*The task*:
Go through the records and copy each line where the string "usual" occurs.

------ Task input

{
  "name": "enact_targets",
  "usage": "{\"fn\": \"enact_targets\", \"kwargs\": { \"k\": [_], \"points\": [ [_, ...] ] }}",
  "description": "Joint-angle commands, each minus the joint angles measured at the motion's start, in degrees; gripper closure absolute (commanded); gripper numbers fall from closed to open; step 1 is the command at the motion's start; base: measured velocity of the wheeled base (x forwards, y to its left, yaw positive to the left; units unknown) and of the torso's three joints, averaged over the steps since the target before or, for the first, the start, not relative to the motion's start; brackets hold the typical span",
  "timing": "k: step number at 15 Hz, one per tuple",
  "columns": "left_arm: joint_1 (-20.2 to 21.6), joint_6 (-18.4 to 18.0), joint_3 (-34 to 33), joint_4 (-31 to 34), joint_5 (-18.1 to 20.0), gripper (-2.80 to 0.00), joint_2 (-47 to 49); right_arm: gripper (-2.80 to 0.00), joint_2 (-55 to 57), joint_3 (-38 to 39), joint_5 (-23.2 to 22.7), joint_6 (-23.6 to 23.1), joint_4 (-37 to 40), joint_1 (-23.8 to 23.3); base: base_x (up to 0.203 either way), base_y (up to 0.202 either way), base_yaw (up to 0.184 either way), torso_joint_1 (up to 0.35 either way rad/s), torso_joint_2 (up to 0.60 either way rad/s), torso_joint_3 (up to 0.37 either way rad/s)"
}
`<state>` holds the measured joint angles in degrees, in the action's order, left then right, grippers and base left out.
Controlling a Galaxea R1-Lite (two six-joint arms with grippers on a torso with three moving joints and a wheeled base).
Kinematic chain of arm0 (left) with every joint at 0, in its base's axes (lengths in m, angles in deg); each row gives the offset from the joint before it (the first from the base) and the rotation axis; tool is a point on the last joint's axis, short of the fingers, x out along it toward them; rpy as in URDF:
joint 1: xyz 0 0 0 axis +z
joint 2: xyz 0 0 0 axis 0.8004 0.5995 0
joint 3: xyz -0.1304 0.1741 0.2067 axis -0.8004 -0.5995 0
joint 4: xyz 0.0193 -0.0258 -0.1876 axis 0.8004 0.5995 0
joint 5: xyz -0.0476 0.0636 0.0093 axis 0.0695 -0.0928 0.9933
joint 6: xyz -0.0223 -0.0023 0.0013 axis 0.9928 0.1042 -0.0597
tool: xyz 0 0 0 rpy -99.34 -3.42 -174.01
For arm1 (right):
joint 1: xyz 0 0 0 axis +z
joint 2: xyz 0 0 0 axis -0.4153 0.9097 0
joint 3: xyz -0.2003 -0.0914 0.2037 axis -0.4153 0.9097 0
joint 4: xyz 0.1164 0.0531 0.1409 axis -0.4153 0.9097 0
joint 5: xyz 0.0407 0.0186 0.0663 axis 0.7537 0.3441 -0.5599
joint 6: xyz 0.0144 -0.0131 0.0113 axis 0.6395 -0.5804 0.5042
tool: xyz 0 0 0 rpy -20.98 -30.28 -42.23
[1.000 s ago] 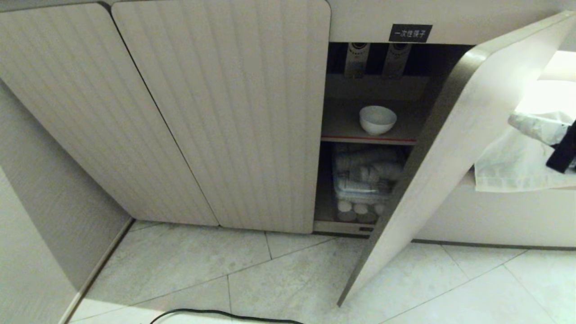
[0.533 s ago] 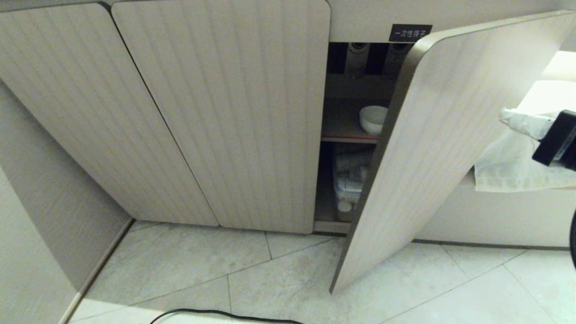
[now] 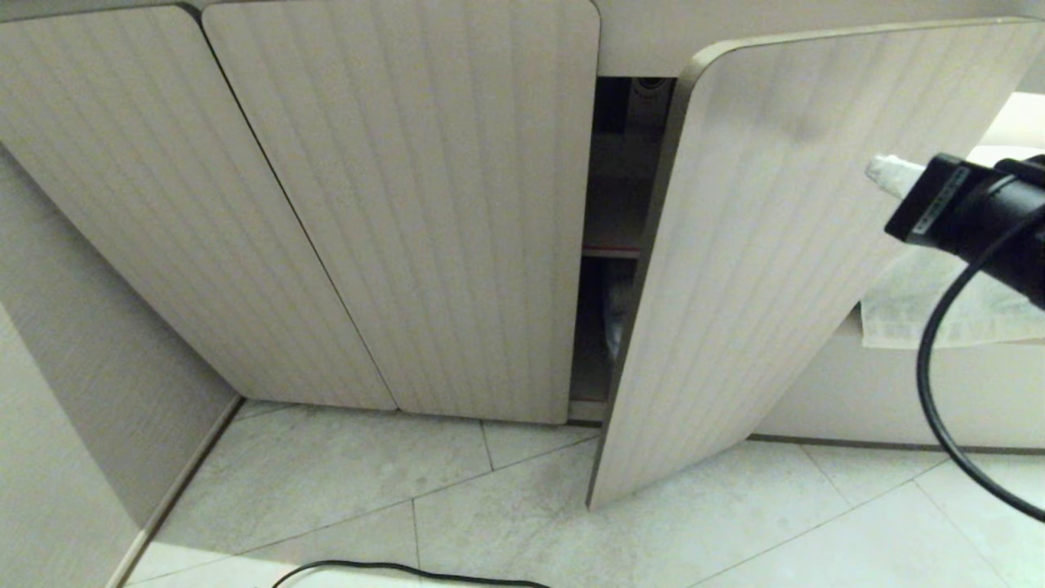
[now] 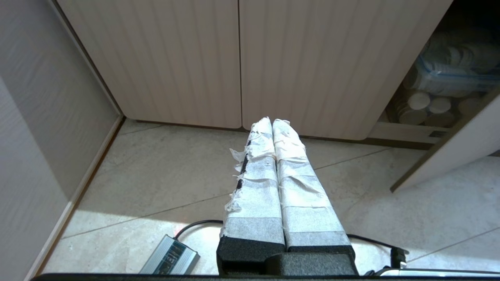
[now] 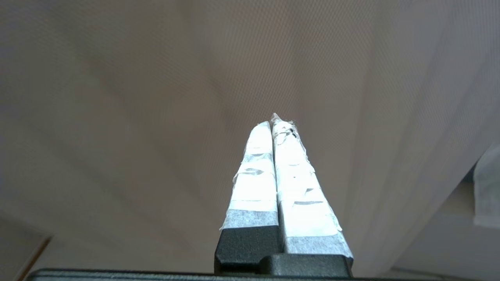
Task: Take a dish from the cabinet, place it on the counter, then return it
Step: Close the cabinet door
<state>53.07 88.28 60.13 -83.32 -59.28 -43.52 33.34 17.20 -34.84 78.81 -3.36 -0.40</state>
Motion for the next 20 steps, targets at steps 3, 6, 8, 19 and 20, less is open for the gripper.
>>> {"fn": "enact_targets", "kwargs": {
  "k": [3,6,8,19,20],
  "points": [
    [0.0,0.1,0.0,-0.1,-0.1,0.0,0.0,0.0,11.0,-6.9,4.5,-0.4,-5.1,0.0,0.0,0.0,0.0,0.0,0.0,0.0],
    [0.0,0.0,0.0,-0.1,0.0,0.0,0.0,0.0,10.0,-5.9,4.6,-0.3,-5.1,-0.1,0.0,0.0,0.0,0.0,0.0,0.0],
    [0.0,0.1,0.0,-0.1,0.0,0.0,0.0,0.0,8.7,-4.3,4.6,-0.3,-5.2,-0.1,0.0,0.0,0.0,0.0,0.0,0.0],
    [0.0,0.0,0.0,0.0,0.0,0.0,0.0,0.0,-4.6,7.8,7.5,-0.2,-8.5,-0.9,0.0,0.0,0.0,0.0,0.0,0.0],
    [0.0,0.0,0.0,0.0,0.0,0.0,0.0,0.0,-6.8,9.4,7.5,-0.3,-8.3,-0.9,0.0,0.0,0.0,0.0,0.0,0.0]
  ]
}}
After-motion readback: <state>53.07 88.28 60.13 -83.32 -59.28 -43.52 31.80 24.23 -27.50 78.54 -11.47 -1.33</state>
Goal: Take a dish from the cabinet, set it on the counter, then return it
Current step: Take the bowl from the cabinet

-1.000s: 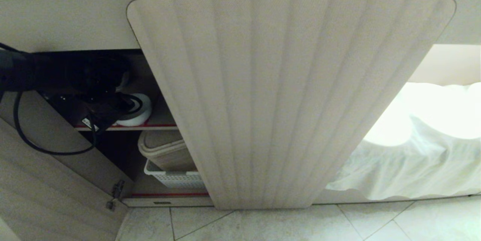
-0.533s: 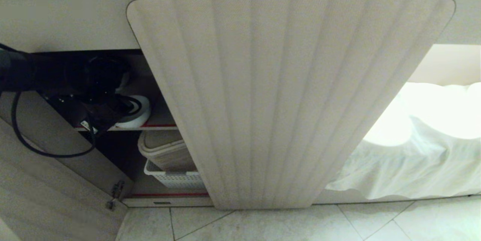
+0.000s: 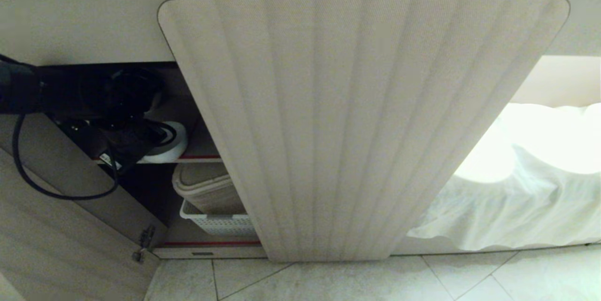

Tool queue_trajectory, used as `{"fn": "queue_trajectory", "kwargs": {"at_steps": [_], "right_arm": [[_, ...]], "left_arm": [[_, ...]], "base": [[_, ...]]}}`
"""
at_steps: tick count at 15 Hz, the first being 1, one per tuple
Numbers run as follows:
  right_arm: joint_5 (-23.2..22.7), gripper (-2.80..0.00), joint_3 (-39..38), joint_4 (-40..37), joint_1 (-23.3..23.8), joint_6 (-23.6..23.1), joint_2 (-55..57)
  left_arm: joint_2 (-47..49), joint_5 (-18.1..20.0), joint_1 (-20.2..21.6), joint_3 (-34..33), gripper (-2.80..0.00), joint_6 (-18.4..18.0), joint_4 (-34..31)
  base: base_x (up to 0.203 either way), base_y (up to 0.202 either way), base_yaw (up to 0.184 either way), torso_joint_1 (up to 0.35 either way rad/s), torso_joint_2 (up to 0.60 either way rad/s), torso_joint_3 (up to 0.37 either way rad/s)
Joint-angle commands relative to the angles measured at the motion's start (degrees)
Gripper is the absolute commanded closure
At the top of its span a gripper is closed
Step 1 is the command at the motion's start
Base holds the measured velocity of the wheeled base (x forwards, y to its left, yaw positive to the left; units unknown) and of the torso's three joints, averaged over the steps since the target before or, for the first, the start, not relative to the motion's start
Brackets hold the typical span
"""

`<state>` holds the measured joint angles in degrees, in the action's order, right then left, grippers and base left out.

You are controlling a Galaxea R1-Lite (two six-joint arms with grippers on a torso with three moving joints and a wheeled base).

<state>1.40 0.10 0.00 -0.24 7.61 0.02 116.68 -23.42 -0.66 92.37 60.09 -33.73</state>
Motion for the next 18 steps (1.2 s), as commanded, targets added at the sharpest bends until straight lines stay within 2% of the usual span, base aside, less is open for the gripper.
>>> {"fn": "queue_trajectory", "kwargs": {"at_steps": [1, 18], "right_arm": [[0.0, 0.0, 0.0, 0.0, 0.0, 0.0, 0.0], [0.0, 0.0, 0.0, 0.0, 0.0, 0.0, 0.0]], "left_arm": [[-0.3, 0.0, -0.5, -0.3, 0.0, 0.4, -0.1], [-0.1, 0.0, -0.5, 0.3, 0.0, 0.3, 0.2]], "base": [[0.0, 0.0, 0.0, 0.0, 0.0, 0.0], [0.0, 0.0, 0.0, 0.0, 0.0, 0.0]]}}
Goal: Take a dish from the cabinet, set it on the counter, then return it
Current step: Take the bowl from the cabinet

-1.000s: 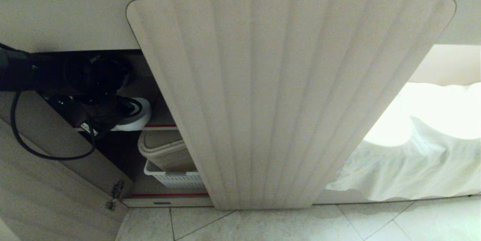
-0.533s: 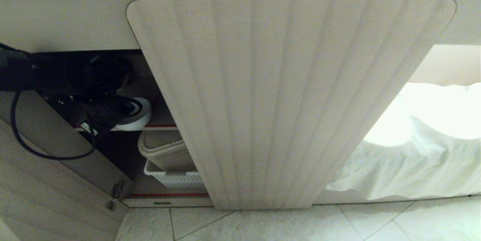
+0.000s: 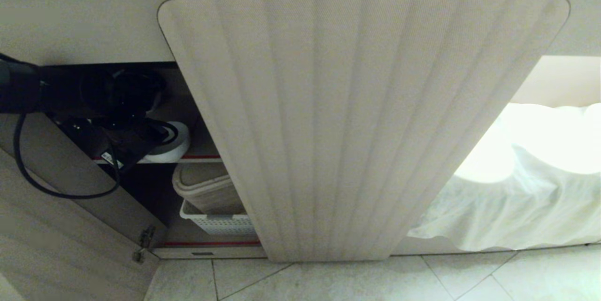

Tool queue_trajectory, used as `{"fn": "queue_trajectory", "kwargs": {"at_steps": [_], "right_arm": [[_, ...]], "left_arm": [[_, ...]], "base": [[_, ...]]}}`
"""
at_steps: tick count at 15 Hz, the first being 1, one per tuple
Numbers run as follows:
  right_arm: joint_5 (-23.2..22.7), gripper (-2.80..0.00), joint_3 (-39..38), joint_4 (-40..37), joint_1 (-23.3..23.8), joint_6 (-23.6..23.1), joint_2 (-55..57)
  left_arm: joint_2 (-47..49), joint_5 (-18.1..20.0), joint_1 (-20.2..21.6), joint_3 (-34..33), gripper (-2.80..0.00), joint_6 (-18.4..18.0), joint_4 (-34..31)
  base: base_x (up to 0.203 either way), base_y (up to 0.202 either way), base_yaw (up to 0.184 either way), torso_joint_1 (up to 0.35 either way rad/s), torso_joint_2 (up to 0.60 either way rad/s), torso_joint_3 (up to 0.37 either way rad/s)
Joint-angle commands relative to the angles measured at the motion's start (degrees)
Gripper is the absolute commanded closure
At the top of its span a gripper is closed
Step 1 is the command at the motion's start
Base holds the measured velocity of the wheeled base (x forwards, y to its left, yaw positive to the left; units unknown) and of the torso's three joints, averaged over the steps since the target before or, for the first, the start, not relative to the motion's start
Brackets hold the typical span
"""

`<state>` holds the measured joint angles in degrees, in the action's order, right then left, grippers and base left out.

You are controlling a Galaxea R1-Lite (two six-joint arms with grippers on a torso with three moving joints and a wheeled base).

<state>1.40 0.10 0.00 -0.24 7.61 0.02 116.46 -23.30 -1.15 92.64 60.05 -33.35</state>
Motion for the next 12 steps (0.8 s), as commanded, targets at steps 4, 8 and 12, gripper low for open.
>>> {"fn": "queue_trajectory", "kwargs": {"at_steps": [4, 8, 12], "right_arm": [[0.0, 0.0, 0.0, 0.0, 0.0, 0.0, 0.0], [0.0, 0.0, 0.0, 0.0, 0.0, 0.0, 0.0], [0.0, 0.0, 0.0, 0.0, 0.0, 0.0, 0.0]], "left_arm": [[0.0, 0.0, -0.4, -0.2, 0.0, 0.4, -0.2], [-0.5, 0.2, -0.8, -0.4, 0.0, 0.5, -0.3], [-1.1, 0.4, -0.9, -0.5, 0.0, 0.5, -0.5]], "base": [[0.0, 0.0, 0.0, 0.0, 0.0, 0.0], [0.0, 0.0, 0.0, 0.0, 0.0, 0.0], [0.0, 0.0, 0.0, 0.0, 0.0, 0.0]]}}
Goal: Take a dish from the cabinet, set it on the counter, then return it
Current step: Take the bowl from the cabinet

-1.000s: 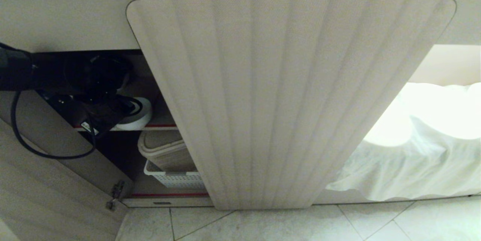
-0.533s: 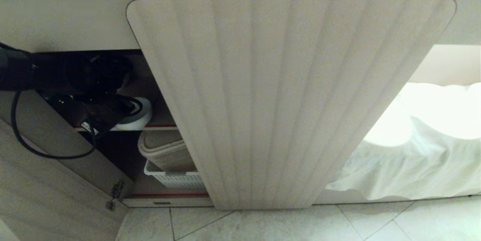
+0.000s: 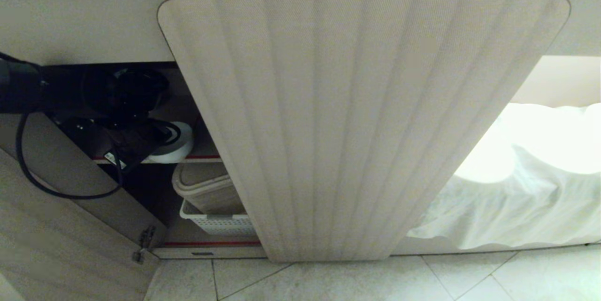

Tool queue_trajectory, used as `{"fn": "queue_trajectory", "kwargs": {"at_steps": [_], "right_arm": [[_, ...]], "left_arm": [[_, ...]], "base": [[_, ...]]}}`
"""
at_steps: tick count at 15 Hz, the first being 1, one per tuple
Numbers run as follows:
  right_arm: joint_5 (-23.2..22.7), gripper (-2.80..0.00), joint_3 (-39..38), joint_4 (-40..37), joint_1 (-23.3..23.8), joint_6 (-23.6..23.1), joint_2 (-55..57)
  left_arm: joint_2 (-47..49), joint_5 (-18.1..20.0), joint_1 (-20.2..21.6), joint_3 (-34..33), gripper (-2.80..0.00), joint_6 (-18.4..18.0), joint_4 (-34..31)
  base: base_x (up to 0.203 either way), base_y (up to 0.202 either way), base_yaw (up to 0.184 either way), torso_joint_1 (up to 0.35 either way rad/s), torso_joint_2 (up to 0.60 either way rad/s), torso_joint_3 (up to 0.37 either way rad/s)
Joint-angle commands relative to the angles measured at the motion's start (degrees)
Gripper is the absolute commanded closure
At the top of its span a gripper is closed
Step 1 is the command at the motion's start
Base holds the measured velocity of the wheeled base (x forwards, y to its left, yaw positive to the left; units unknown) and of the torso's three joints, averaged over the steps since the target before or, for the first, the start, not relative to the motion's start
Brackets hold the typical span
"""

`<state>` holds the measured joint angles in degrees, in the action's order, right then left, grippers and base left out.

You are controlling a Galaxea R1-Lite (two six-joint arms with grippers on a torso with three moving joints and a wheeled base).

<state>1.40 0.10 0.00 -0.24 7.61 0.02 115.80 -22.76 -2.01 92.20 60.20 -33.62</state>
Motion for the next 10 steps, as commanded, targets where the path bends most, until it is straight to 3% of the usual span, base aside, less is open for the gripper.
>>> {"fn": "queue_trajectory", "kwargs": {"at_steps": [1, 10], "right_arm": [[0.0, 0.0, 0.0, 0.0, 0.0, 0.0, 0.0], [0.0, 0.0, 0.0, 0.0, 0.0, 0.0, 0.0]], "left_arm": [[-0.7, -0.1, 0.0, -0.2, 0.0, 0.3, -0.2], [-3.4, 0.4, -1.3, -3.2, 0.0, 1.1, -2.4]], "base": [[0.0, 0.0, 0.0, 0.0, 0.0, 0.0], [0.0, 0.0, 0.0, 0.0, 0.0, 0.0]]}}
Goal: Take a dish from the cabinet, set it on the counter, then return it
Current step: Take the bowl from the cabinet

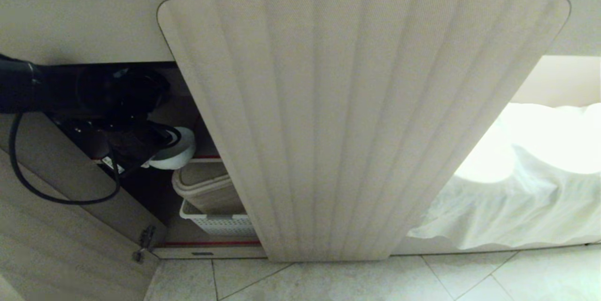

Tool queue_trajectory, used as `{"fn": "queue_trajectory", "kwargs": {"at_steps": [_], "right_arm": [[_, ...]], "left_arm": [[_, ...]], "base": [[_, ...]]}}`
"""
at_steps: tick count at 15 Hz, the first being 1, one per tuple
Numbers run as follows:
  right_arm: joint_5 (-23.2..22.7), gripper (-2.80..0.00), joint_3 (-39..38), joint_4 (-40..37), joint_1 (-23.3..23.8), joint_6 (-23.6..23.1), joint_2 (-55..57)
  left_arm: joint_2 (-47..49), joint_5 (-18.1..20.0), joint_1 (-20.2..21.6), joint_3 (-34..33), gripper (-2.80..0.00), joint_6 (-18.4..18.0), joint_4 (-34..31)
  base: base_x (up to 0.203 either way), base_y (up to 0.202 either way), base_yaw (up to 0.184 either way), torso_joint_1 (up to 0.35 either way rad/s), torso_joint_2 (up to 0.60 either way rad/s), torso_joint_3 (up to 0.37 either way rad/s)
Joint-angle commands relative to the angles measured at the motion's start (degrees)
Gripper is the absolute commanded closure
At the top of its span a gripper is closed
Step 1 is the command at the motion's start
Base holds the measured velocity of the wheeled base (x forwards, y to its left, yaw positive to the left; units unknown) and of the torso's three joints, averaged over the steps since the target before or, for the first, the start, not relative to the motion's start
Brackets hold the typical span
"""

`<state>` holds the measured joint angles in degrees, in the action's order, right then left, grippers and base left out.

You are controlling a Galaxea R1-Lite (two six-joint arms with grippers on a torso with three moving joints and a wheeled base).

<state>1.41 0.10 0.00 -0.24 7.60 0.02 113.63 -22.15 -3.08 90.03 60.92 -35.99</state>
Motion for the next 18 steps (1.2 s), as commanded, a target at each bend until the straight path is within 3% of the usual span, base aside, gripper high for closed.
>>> {"fn": "queue_trajectory", "kwargs": {"at_steps": [1, 18], "right_arm": [[0.0, 0.0, 0.0, 0.0, 0.0, 0.0, 0.0], [0.0, 0.0, 0.0, 0.0, 0.0, 0.0, 0.0]], "left_arm": [[-1.6, -0.2, -0.4, -1.5, 0.0, 0.5, 0.0], [-10.5, 2.2, -1.1, -11.2, 0.0, 1.5, 0.0]], "base": [[0.0, 0.0, 0.0, 0.0, 0.0, 0.0], [0.0, 0.0, 0.0, 0.0, 0.0, 0.0]]}}
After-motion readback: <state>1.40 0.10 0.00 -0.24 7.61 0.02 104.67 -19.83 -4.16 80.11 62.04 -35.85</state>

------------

*Answer area*:
Motion for the next 18 steps (1.2 s), as commanded, targets added at the sharpest bends until straight lines stay within 2% of the usual span, base aside, less is open for the gripper.
Motion for the next 10 steps, as commanded, targets where the path bends most, until it is straight to 3% of the usual span, base aside, less is open for the gripper.
Motion for the next 18 steps (1.2 s), as commanded, a target at each bend until the straight path is within 3% of the usual span, base aside, gripper high for closed.

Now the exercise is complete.